§ **AIM OF THE TASK**: Set down, exactly as written, every line from the top of the records below to the line containing "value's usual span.", both ends included, and no others.

Items from a data source
:::::

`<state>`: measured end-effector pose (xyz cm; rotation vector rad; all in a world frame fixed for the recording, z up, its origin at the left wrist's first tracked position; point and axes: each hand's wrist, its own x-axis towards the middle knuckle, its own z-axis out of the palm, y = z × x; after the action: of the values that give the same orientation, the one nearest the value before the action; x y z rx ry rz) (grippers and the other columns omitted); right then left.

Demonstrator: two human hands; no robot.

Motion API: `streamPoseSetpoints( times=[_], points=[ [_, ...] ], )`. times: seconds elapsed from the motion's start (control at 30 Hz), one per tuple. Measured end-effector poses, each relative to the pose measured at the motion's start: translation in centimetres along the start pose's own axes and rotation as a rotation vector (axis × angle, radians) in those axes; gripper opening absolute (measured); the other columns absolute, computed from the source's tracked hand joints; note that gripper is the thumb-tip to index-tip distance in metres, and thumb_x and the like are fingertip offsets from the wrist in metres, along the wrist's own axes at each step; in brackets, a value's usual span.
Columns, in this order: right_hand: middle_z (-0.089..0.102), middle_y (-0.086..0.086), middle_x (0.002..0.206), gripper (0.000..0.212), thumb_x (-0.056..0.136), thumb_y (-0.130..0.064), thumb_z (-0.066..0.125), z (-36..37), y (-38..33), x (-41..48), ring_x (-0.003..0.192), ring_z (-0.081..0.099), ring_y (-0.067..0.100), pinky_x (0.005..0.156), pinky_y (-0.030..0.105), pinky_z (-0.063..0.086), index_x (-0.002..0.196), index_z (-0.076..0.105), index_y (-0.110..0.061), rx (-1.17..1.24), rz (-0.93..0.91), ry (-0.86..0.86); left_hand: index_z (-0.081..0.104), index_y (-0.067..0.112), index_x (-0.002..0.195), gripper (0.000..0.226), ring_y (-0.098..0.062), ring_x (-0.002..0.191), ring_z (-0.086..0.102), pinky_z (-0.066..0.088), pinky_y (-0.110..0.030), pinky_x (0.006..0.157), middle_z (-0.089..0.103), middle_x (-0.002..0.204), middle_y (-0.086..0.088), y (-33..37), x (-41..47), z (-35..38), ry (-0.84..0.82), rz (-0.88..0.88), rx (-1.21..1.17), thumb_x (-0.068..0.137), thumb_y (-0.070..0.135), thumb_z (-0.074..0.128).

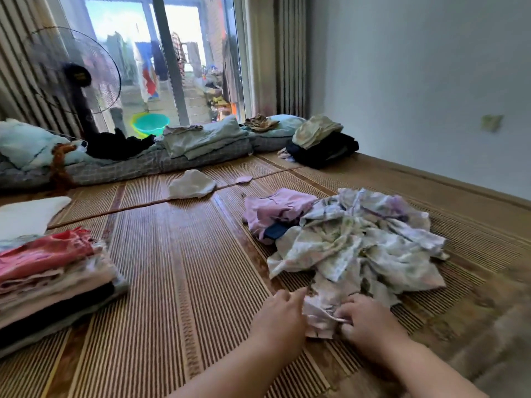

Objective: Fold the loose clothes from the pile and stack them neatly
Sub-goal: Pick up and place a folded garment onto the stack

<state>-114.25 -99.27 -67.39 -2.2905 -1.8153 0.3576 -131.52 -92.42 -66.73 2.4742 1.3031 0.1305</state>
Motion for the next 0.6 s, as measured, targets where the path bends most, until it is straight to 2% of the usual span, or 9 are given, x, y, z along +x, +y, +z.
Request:
streamPoseSetpoints(
  times=[0.07, 0.1, 0.17, 0.23, 0.33, 0.43, 0.5, 0.6],
  points=[
    [0.065, -0.013, 0.108, 0.030, 0.081, -0.026, 0.054, -0.4, 0.3, 0.4, 0.105, 0.058, 0.010, 0.084, 0.024, 0.044, 0.104, 0.071, -0.036, 0.118, 0.017, 0.038, 0.023, 0.039, 0.148, 0.053, -0.027, 0.133, 0.036, 0.035, -0.040, 0.107, 0.029, 0.149, -0.007, -0.4, 1.5, 0.4, 0.025, -0.138, -0.084, 0.097, 0.040, 0.040],
    [0.068, -0.014, 0.101, 0.029, 0.081, -0.024, 0.054, -0.6, 0.3, 0.5, 0.099, 0.060, 0.008, 0.083, 0.025, 0.047, 0.100, 0.072, -0.037, 0.202, 0.029, 0.060, 0.034, 0.042, 0.142, 0.048, -0.027, 0.129, 0.039, 0.037, -0.041, 0.105, 0.032, 0.143, -0.007, -0.7, 2.1, 0.3, 0.015, -0.188, -0.096, 0.095, 0.044, 0.044],
    [0.071, -0.018, 0.091, 0.025, 0.082, -0.023, 0.055, -1.0, 0.2, 0.5, 0.087, 0.061, 0.003, 0.078, 0.026, 0.049, 0.094, 0.072, -0.037, 0.314, 0.037, 0.115, 0.059, 0.043, 0.116, 0.030, -0.022, 0.119, 0.039, 0.039, -0.040, 0.101, 0.038, 0.128, 0.001, -1.3, 3.0, -0.2, -0.009, -0.206, -0.027, 0.088, 0.052, 0.053],
    [0.071, -0.019, 0.085, 0.022, 0.082, -0.024, 0.056, -1.4, 0.1, 0.6, 0.079, 0.060, -0.001, 0.071, 0.022, 0.049, 0.091, 0.072, -0.037, 0.364, 0.035, 0.168, 0.067, 0.039, 0.099, 0.022, -0.017, 0.112, 0.041, 0.042, -0.037, 0.096, 0.043, 0.121, 0.007, -1.8, 3.6, -1.2, 0.030, -0.146, 0.043, 0.087, 0.052, 0.054],
    [0.068, -0.016, 0.075, 0.021, 0.081, -0.023, 0.055, -2.5, -0.2, 0.6, 0.071, 0.059, 0.000, 0.064, 0.024, 0.050, 0.085, 0.071, -0.035, 0.355, 0.062, 0.254, 0.068, 0.029, 0.090, 0.025, -0.009, 0.083, 0.056, 0.056, -0.032, 0.075, 0.054, 0.100, 0.007, -2.2, 3.2, -4.6, 0.144, -0.040, 0.119, 0.092, 0.046, 0.050],
    [0.067, -0.014, 0.073, 0.025, 0.079, -0.013, 0.054, -4.0, -1.2, -0.1, 0.071, 0.060, 0.007, 0.062, 0.027, 0.051, 0.078, 0.071, -0.032, 0.356, 0.105, 0.350, 0.057, 0.022, 0.068, 0.032, -0.010, 0.065, 0.058, 0.057, -0.030, 0.059, 0.057, 0.079, 0.005, -3.0, 1.2, -9.9, 0.268, -0.028, 0.271, 0.094, 0.038, 0.045],
    [0.066, -0.014, 0.069, 0.021, 0.079, -0.014, 0.058, -5.1, -2.3, -0.5, 0.066, 0.060, 0.007, 0.057, 0.026, 0.049, 0.074, 0.071, -0.030, 0.424, 0.134, 0.416, 0.052, 0.021, 0.062, 0.033, -0.011, 0.061, 0.056, 0.052, -0.027, 0.055, 0.056, 0.071, 0.005, -3.6, -0.3, -13.7, 0.320, -0.077, 0.312, 0.091, 0.037, 0.044],
    [0.066, -0.012, 0.069, 0.019, 0.081, -0.014, 0.058, -7.5, -5.5, -1.0, 0.065, 0.060, 0.006, 0.055, 0.026, 0.048, 0.081, 0.072, -0.027, 0.461, 0.081, 0.438, 0.057, 0.018, 0.070, 0.028, -0.015, 0.068, 0.056, 0.044, -0.027, 0.055, 0.057, 0.077, 0.003, -4.4, -3.4, -19.3, 0.376, -0.135, 0.371, 0.088, 0.035, 0.046]
  ],
)
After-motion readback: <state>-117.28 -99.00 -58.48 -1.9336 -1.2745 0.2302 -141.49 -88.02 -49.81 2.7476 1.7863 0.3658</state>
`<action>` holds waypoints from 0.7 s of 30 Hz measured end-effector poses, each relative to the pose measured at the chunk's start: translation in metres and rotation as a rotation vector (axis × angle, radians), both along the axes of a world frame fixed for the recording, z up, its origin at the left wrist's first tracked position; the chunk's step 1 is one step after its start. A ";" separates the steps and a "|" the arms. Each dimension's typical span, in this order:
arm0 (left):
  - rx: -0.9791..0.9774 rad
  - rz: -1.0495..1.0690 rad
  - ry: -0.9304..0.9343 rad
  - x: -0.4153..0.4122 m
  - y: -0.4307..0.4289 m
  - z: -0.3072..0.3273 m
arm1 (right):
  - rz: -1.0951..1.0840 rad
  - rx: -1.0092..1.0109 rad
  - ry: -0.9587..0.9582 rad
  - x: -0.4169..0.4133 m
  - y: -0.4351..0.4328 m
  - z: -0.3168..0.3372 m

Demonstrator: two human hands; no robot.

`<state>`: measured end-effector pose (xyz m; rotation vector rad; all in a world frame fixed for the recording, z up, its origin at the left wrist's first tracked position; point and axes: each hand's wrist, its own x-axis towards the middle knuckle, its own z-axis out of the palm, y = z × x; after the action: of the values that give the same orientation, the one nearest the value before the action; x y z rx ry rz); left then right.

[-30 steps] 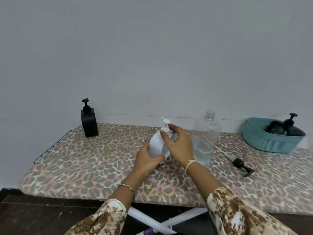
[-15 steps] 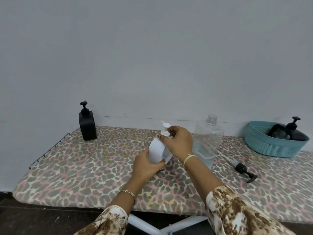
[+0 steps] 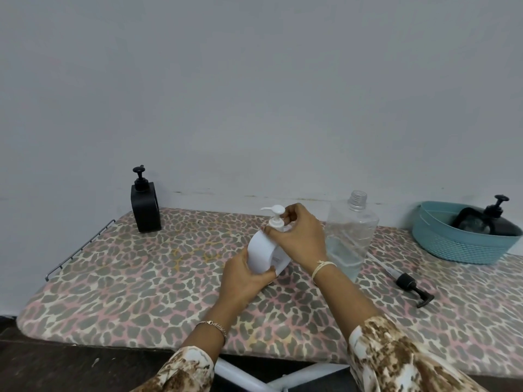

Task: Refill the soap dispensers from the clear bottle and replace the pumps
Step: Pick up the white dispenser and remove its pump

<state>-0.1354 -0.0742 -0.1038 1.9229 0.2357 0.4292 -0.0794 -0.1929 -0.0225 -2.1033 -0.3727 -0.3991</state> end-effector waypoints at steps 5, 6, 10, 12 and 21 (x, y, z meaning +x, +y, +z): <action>0.007 -0.004 -0.016 -0.001 0.000 0.000 | 0.211 0.151 0.163 0.002 -0.004 -0.002; 0.008 -0.004 -0.019 0.000 0.000 0.000 | 0.227 0.147 0.171 0.003 -0.005 -0.004; 0.040 0.002 -0.030 0.000 0.000 -0.001 | 0.074 0.089 0.061 0.002 -0.002 -0.011; 0.044 0.002 -0.037 0.001 -0.001 -0.001 | 0.021 0.102 0.045 0.001 0.000 -0.010; 0.093 0.003 -0.057 -0.001 0.000 0.001 | -0.019 0.067 0.085 0.003 -0.001 -0.011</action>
<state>-0.1365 -0.0744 -0.1028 1.9982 0.1838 0.5043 -0.0760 -0.1936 -0.0338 -2.0520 -0.2864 -0.3274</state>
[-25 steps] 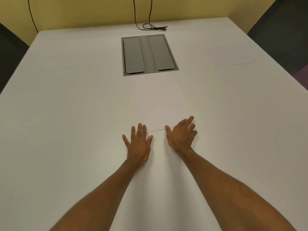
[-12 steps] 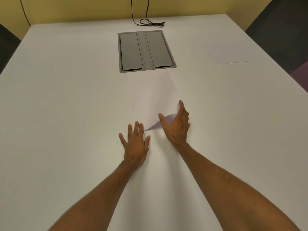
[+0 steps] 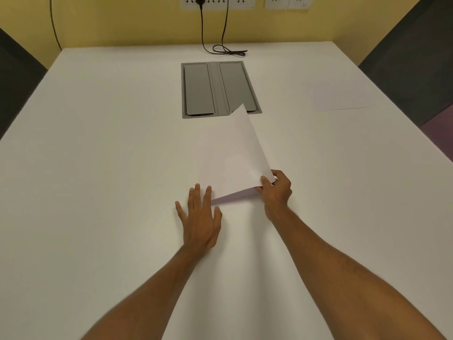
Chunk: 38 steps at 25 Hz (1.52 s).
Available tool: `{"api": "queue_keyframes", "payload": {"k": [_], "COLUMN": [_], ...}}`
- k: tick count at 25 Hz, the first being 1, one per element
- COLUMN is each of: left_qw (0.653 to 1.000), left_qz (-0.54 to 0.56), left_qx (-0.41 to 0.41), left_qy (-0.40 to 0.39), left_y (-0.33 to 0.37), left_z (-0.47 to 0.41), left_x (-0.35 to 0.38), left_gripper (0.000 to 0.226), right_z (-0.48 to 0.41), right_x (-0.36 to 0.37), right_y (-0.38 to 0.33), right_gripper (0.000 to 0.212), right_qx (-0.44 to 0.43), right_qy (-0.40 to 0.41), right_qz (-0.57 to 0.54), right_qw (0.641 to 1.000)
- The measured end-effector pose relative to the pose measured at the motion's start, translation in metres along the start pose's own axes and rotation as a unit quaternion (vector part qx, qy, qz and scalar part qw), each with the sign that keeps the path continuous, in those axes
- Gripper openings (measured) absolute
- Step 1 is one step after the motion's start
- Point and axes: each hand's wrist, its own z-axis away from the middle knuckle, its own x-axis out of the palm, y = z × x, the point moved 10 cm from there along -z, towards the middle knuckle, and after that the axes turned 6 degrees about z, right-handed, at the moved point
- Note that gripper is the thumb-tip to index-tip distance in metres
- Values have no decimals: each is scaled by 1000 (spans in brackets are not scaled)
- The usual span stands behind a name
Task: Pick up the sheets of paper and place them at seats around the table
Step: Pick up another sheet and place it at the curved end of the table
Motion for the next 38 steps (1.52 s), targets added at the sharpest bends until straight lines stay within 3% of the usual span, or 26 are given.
{"api": "queue_keyframes", "payload": {"k": [3,7,9,12,16,20,26,32,38], "left_qw": [972,836,781,791,815,817,807,851,908], "left_qz": [222,510,587,582,559,561,565,481,362], "left_qx": [-47,-200,-214,-182,-140,-102,-114,-130,-119], "left_qy": [59,28,-21,-43,-67,-90,-130,-167,-176], "left_y": [6,9,24,47,88,132,179,240,277], "left_z": [6,28,49,75,108,149,226,281,313], "left_x": [-32,-39,-36,-43,-41,-30,18,82,142], "left_gripper": [53,58,58,41,43,46,48,48,59], "right_z": [14,44,62,84,109,122,104,75,38], "right_x": [-12,-48,-75,-121,-194,-265,-347,-416,-451], "right_y": [-11,-26,-29,-28,-23,-20,-11,24,70], "right_gripper": [27,23,18,16,17,34,22,19,18], "right_qx": [38,51,54,61,71,65,41,12,6], "right_qy": [-66,-145,-167,-181,-170,-171,-180,-176,-187], "right_qz": [-94,-120,-108,-87,-33,75,284,402,446], "right_qw": [993,981,979,978,982,980,941,898,875]}}
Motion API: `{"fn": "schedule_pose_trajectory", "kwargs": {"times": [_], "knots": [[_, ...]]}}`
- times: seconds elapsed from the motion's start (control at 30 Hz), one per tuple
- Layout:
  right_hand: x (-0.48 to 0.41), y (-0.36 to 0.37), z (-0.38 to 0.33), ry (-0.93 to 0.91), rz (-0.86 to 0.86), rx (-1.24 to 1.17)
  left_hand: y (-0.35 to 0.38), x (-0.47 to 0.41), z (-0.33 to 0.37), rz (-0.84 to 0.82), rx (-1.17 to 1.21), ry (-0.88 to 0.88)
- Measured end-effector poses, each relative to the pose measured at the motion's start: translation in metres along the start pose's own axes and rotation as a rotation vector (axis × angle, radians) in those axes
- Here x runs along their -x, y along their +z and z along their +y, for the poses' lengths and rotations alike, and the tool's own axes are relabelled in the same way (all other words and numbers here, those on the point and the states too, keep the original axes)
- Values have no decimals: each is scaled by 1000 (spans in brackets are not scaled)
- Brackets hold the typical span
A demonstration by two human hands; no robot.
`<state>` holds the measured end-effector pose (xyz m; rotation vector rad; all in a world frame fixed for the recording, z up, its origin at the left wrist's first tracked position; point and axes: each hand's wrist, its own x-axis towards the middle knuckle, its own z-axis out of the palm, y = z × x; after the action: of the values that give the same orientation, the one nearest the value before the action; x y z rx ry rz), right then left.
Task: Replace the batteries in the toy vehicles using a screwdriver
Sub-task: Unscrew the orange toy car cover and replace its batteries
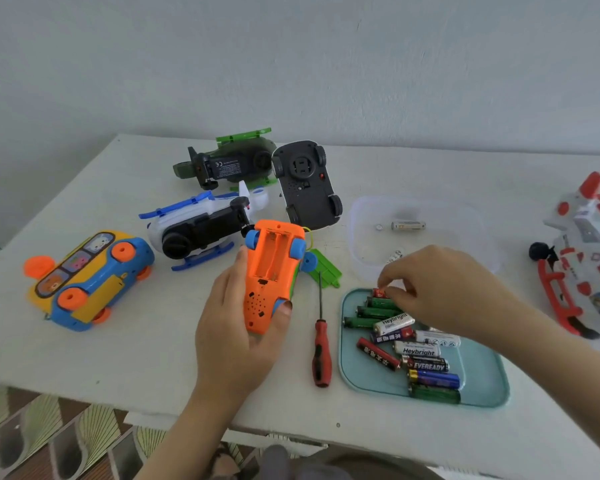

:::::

§ **SOLUTION BELOW**:
`<state>`: measured end-effector pose (xyz cm; rotation vector rad; all in a world frame fixed for the recording, z up, its origin at the left wrist's first tracked position; point and axes: each hand's wrist, its own x-axis towards the middle knuckle, its own z-axis out of the palm, y = z × x; after the action: of the values that give the same orientation, the one nearest the value before the action; x y z rx ry rz) (grippers and the other columns omitted); right then left.

Demonstrator: two human hands; no robot.

Motion API: `streamPoseSetpoints( times=[_], points=[ [_, ...] ], )`. times: seconds elapsed from the motion's start (control at 30 Hz), one per tuple. Measured end-effector poses, each relative to the pose measured at the motion's start: translation in centimetres along the start pose's own axes and rotation as a rotation vector (axis × angle, radians) in those axes; gripper opening absolute (measured); the other columns absolute, computed from the source's tracked hand joints; note that gripper is the thumb-tip to index-tip distance in metres, and thumb_x and the like are fingertip offsets from the wrist in metres, along the wrist's own axes at each step; in brackets, a value's usual span.

This exercise has nothing further to it.